Three to five varieties are accepted:
- Quercus aliena var. aliena. Leaf margin wavy; leaf greyish below.
- Quercus aliena var. acutiserrata Maxim. Leaf margin serrated, with sharp serration; leaf densely hairy below with greyish hairs.
- Quercus aliena var. pekingensis Schottky. Leaf margin serrated, with rounded serration; leaf glabrous or only slightly hairy below.
- Quercus aliena var. alticupulifirmis H.Wei Jen & L.M.Wang (not accepted by Flora of China).
- Quercus aliena var. pellucida Blume (not accepted by Flora of China).

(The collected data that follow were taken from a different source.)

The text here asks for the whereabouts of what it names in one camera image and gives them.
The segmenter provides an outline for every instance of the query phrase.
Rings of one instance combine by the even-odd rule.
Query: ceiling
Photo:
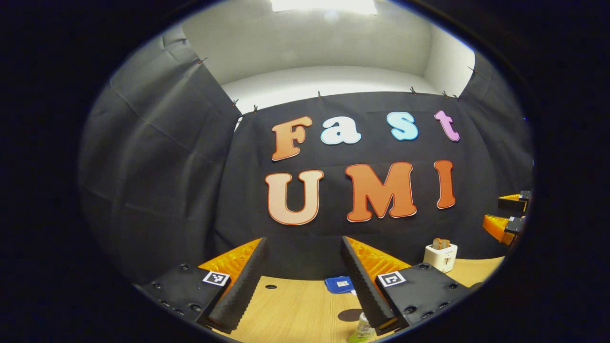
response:
[[[377,15],[322,9],[274,13],[270,0],[228,0],[186,19],[182,28],[221,85],[322,65],[423,76],[430,23],[390,1],[375,6]]]

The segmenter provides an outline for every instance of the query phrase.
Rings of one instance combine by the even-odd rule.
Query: wooden table
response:
[[[470,287],[484,281],[502,260],[456,259],[453,270],[447,275]],[[277,288],[265,287],[270,284]],[[331,294],[324,281],[263,276],[237,329],[230,335],[217,332],[244,343],[346,343],[358,321],[345,322],[337,316],[349,309],[361,309],[356,296]]]

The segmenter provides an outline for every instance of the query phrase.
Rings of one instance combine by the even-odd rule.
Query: white wall
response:
[[[432,26],[432,45],[430,58],[424,78],[436,89],[451,96],[459,96],[472,75],[475,66],[475,53],[459,39],[443,29]]]
[[[440,94],[420,76],[369,67],[306,67],[258,74],[222,86],[242,113],[302,99],[359,92]]]

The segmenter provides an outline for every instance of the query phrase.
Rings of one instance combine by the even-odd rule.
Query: pink letter
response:
[[[457,142],[459,140],[459,134],[453,131],[453,128],[451,127],[451,123],[453,122],[451,117],[446,116],[445,112],[440,110],[439,113],[434,115],[434,118],[440,121],[440,125],[443,127],[445,134],[447,135],[447,137],[449,137],[450,140],[454,142]]]

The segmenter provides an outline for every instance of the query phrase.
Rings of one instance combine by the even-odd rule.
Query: black fabric backdrop
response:
[[[212,258],[257,237],[269,238],[270,257],[265,274],[280,278],[317,280],[345,275],[339,256],[340,236],[349,235],[408,263],[423,259],[433,238],[449,239],[459,258],[502,256],[499,244],[483,228],[484,214],[499,214],[497,198],[532,187],[532,152],[523,114],[493,66],[476,55],[475,69],[461,101],[445,96],[400,92],[352,93],[323,96],[258,110],[243,116],[231,143],[223,172],[217,216],[206,242]],[[451,141],[434,115],[443,110],[460,134]],[[409,112],[419,130],[415,140],[399,141],[386,122],[389,112]],[[303,116],[313,124],[295,157],[274,162],[274,125]],[[322,123],[346,116],[356,122],[362,138],[355,144],[327,145],[320,140]],[[456,204],[438,209],[439,176],[434,163],[448,159]],[[411,217],[373,218],[351,223],[353,190],[345,168],[368,164],[381,181],[394,162],[413,165],[411,187],[417,213]],[[271,173],[290,173],[287,206],[303,208],[303,182],[298,174],[321,170],[320,207],[315,219],[283,225],[267,209]]]
[[[204,261],[240,112],[199,61],[180,26],[152,39],[110,78],[84,128],[83,212],[132,282]]]

Hybrids between Quercus aliena and several other oaks in Quercus sect. Quercus are known.

=== Common names ===
In China it is called ruìchí húlì, or húlì. Quercus aliena var. acutiserrata is referred to as ruìchí húlì, while var. aliena is referred to as húlì. In Japan it is called naragashiwa.

== Distribution ==
It is native to Korea, Japan (where it occurs in Honshu, Shikoku, and Kyushu), Taiwan, China (where it occurs in the provinces of Anhui, Gansu, Guangdong, Guangxi, Guizhou, Hainan, Hebei, Henan, Hubei, Hunan, Jiangsu, Jiangxi, Liaoning, Shaanxi, Shandong, Shanxi, Sichuan, Yunnan, and Zhejiang), Primorsky Krai in the Russian Far East, Laos, Myanmar, and Thailand.

==Cultivation and uses==
The wood is used in East Asia for boat building and wood flooring for houses. The seeds can be crushed into a powder and used as a soup thickener and for mixing into cereals and breads. The seeds when roasted can also be used as a substitute for coffee. Galls produced by the larvae of insects are a rich source of tannin.

Quercus aliena was introduced to Europe in 1908, but remains rare in cultivation outside of its native area. The taproot is deep, making older plants difficult to move. It grows in full sun or partial shade and tolerates strong winds. It can grow in almost any type of soil as long as not waterlogged.